Historical Background of Medical Residency

The American approach to medical residency was pioneered by Dr. William Stewart Halsted at Johns Hopkins. Halsted's philosophy was rooted in the belief that young medical professionals did not require as much sleep as they claimed, seeing sleep deprivation as a test of endurance and commitment. This perspective was likely influenced by Halsted's own heavy use of cocaine, which skewed his views on sleep and work hours.

Halsted's model has had a long-lasting impact on medical training programs across the United States. Despite advancements in medical science and a better understanding of human physiology, the grueling hours set by Halsted continue to shape the residency experience for many young doctors.

Current Practices in Medevac Nursing

Medevac nurses often work 24-hour shifts, a practice that is both physically and mentally demanding. These nurses are required to watch annual training videos that highlight the dangers of fatigue, comparing the effects of prolonged wakefulness to being drunk. Despite the inherent risks, many medevac nurses prefer 24-hour shifts over 12-hour shifts due to the unpredictable nature of emergency calls and the extended time off they receive afterward.

The preference for longer shifts is also supported by the argument that mistakes in medical care tend to increase during shift handoffs. Fewer shift changes theoretically mean fewer opportunities for errors, making longer shifts seem like a safer option despite the associated fatigue.

Controversy Over Shift Lengths

There is ongoing debate about the optimal length of shifts for medical professionals. Some argue that 12-hour shifts are better than 8-hour shifts for reducing mistakes, but 24-hour shifts remain problematic. The issue is particularly pronounced in specialties like Family Medicine (FM), where residents often experience much crazier hours compared to other fields like pathology, which typically has more manageable hours.

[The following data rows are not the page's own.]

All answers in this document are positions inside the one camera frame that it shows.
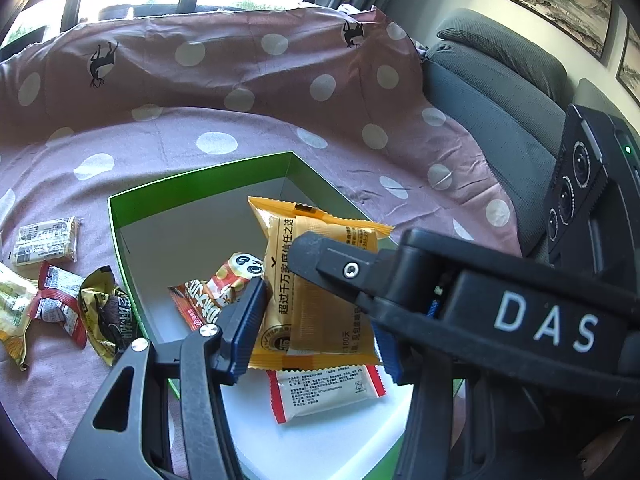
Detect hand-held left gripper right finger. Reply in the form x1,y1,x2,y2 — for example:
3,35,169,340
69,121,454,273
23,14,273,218
370,320,466,480

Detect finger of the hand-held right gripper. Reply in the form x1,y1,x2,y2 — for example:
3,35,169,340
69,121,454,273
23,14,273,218
289,230,406,315

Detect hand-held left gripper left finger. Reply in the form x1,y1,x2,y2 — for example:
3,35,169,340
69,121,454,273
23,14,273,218
56,276,273,480

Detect red orange panda snack packet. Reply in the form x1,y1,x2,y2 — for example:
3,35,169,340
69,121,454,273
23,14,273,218
167,252,266,333

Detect white red-edged snack packet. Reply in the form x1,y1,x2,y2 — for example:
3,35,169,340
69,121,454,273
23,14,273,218
267,364,388,426

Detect green cardboard box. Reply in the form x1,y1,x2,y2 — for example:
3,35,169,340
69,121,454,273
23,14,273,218
107,150,463,480

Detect silver corn snack packet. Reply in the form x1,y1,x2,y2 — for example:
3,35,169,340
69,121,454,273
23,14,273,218
11,216,82,267

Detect black yellow snack packet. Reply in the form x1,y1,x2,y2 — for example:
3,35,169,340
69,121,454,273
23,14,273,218
79,265,146,370

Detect grey sofa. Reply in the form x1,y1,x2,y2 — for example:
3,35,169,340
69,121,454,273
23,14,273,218
420,7,576,266

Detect small red white snack packet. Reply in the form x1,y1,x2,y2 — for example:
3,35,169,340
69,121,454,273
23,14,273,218
26,260,90,350

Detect pink dotted deer blanket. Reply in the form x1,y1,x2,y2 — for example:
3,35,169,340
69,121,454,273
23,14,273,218
0,2,526,480

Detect yellow green snack packet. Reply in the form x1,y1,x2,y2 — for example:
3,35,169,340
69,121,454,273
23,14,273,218
0,260,41,373

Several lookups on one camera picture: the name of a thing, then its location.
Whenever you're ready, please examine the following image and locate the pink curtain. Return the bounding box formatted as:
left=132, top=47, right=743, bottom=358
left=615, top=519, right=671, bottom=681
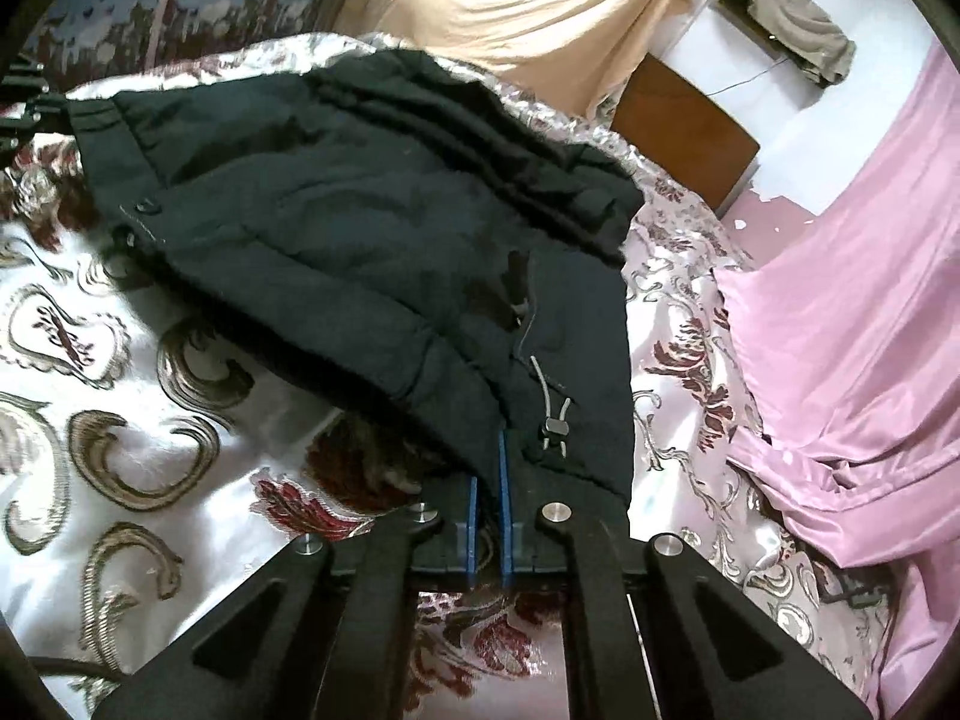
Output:
left=711, top=37, right=960, bottom=720

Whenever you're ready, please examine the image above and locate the blue fabric wardrobe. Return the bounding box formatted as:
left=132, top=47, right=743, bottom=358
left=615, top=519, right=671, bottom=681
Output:
left=22, top=0, right=357, bottom=91

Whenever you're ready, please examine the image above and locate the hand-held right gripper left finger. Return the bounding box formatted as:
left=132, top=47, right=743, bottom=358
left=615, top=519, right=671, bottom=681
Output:
left=94, top=474, right=479, bottom=720

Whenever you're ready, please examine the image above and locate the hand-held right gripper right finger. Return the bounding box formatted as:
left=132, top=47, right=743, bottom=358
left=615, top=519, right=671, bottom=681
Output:
left=496, top=431, right=875, bottom=720

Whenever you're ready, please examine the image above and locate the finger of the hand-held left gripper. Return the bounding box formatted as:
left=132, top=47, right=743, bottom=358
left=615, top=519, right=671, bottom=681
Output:
left=0, top=52, right=68, bottom=155

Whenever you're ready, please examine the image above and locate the olive green cloth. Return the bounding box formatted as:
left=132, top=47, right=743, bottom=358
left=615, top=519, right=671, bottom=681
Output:
left=707, top=0, right=857, bottom=89

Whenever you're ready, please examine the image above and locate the thin wall cable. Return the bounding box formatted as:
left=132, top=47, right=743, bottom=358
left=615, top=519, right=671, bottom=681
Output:
left=709, top=52, right=797, bottom=100

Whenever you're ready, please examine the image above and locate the yellow hanging sheet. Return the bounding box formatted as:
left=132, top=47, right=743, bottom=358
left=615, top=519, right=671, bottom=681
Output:
left=330, top=0, right=710, bottom=121

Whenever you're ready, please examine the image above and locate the black jacket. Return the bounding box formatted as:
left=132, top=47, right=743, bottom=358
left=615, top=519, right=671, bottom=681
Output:
left=66, top=49, right=646, bottom=533

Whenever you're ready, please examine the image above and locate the floral satin bedspread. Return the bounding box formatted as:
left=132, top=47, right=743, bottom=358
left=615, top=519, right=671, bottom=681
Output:
left=0, top=31, right=901, bottom=720

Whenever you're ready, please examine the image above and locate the wooden headboard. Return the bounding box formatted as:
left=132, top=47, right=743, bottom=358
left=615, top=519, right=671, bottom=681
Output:
left=610, top=52, right=760, bottom=216

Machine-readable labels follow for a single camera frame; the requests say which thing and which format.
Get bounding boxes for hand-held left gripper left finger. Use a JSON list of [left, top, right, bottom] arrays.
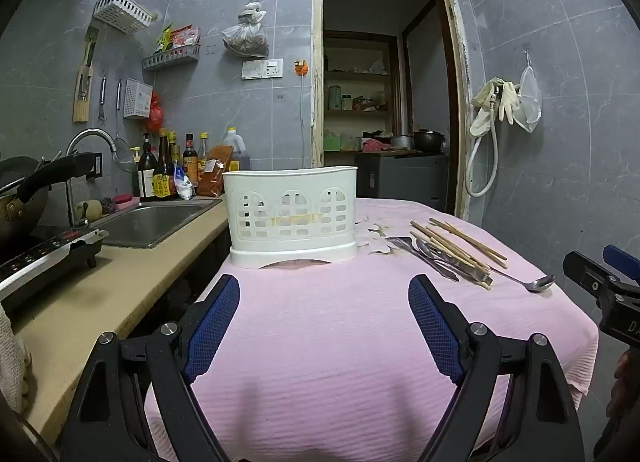
[[60, 274, 241, 462]]

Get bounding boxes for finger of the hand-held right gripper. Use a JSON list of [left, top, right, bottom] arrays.
[[602, 244, 640, 287], [562, 251, 626, 303]]

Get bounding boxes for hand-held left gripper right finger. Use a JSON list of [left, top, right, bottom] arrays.
[[407, 274, 586, 462]]

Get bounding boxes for long-handled metal spoon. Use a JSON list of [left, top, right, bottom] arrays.
[[470, 256, 556, 294]]

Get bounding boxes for small metal spoon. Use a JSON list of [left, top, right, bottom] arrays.
[[415, 240, 453, 279], [429, 248, 468, 277]]

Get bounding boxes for bundle of wooden chopsticks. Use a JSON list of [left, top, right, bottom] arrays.
[[410, 218, 509, 291]]

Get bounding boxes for metal fork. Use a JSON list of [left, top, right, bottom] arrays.
[[385, 236, 460, 283]]

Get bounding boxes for white plastic utensil holder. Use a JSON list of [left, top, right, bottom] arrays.
[[222, 166, 360, 271]]

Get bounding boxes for person's right hand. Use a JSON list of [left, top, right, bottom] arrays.
[[606, 349, 640, 423]]

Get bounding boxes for white flower-shaped patch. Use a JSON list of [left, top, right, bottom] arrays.
[[355, 221, 397, 257]]

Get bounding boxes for pink tablecloth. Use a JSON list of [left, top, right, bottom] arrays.
[[144, 197, 600, 462]]

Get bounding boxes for beige kitchen counter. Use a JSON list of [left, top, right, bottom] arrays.
[[9, 194, 232, 445]]

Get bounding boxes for stainless steel sink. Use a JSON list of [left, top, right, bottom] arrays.
[[91, 198, 224, 249]]

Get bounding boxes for white and blue salt bag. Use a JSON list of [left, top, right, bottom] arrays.
[[173, 162, 197, 201]]

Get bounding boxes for grey cabinet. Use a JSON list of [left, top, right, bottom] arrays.
[[354, 152, 450, 211]]

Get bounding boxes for red chili powder packet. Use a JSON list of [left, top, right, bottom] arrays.
[[195, 144, 235, 198]]

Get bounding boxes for tall soy sauce bottle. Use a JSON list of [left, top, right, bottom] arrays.
[[152, 128, 176, 201]]

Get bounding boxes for tan loofah scrubber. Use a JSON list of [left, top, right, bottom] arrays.
[[74, 200, 104, 226]]

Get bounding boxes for dark red-capped sauce bottle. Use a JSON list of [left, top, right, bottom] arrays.
[[182, 134, 200, 183]]

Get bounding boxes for hanging white mesh bag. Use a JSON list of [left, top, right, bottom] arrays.
[[512, 48, 543, 134]]

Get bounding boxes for black induction cooker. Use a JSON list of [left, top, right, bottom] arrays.
[[0, 226, 110, 313]]

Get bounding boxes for large cooking oil jug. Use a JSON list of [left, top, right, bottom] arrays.
[[222, 127, 251, 174]]

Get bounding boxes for dark cooking pot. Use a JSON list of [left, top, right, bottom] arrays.
[[412, 129, 446, 152]]

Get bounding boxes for cream rubber gloves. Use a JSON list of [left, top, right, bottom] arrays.
[[469, 76, 521, 137]]

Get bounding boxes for beige towel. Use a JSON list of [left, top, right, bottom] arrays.
[[0, 301, 34, 414]]

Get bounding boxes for red plastic bag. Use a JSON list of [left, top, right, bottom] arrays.
[[148, 91, 165, 132]]

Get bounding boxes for curved metal faucet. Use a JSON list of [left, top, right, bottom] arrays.
[[65, 128, 117, 223]]

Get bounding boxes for wooden shelf unit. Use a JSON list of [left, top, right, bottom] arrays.
[[323, 30, 397, 153]]

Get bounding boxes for red seasoning packets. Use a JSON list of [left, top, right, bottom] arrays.
[[170, 26, 201, 48]]

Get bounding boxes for hanging clear plastic bag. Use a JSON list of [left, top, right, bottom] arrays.
[[221, 1, 270, 59]]

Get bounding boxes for yellow snack packet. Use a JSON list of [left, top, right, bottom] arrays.
[[153, 24, 174, 53]]

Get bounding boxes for white shower hose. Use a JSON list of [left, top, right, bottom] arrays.
[[463, 84, 501, 198]]

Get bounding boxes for black-handled wok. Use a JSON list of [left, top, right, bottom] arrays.
[[0, 152, 96, 245]]

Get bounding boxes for white perforated wall box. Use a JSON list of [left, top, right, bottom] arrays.
[[122, 77, 154, 119]]

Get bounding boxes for grey wall shelf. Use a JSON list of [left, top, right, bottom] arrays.
[[142, 44, 202, 72]]

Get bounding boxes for wooden wall knife holder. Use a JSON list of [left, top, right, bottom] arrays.
[[73, 26, 100, 124]]

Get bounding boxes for wooden door frame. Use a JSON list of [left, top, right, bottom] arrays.
[[310, 0, 472, 221]]

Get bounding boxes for white wall basket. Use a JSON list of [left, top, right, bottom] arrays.
[[93, 0, 156, 34]]

The root cause of these long shifts and residency issues can be traced back to systemic greed within the healthcare system. A shortage of residents exacerbates the problem, making it difficult to distribute workloads evenly.

Systemic Issues in Healthcare

The healthcare system's problems are multifaceted and deeply rooted. Midlevel creep, where administrators attempt to replace physicians with less expensive alternatives, is a growing concern. This trend is often driven by administrative culture, where MBAs and other non-medical professionals make critical care decisions, affecting residency conditions and overall patient care.

Insurance companies also play a significant role in perpetuating the flawed residency system. The profit motive in healthcare artificially limits the number of healthcare providers and resources, resulting in fewer doctors, hospitals, and clinics than there should be. Existing healthcare resources are being overworked to maximize profit for upper administrators, owners, boards of directors, and the C-suite.

The Path Forward

Addressing these issues requires a comprehensive approach and significant effort to reverse the current trends. Reforms in residency training, better work-life balance for medical professionals, and a shift away from profit-driven motives are essential steps toward a more sustainable and effective healthcare system. Only by tackling these systemic problems can we hope to improve both the working conditions for medical professionals and the quality of care for patients.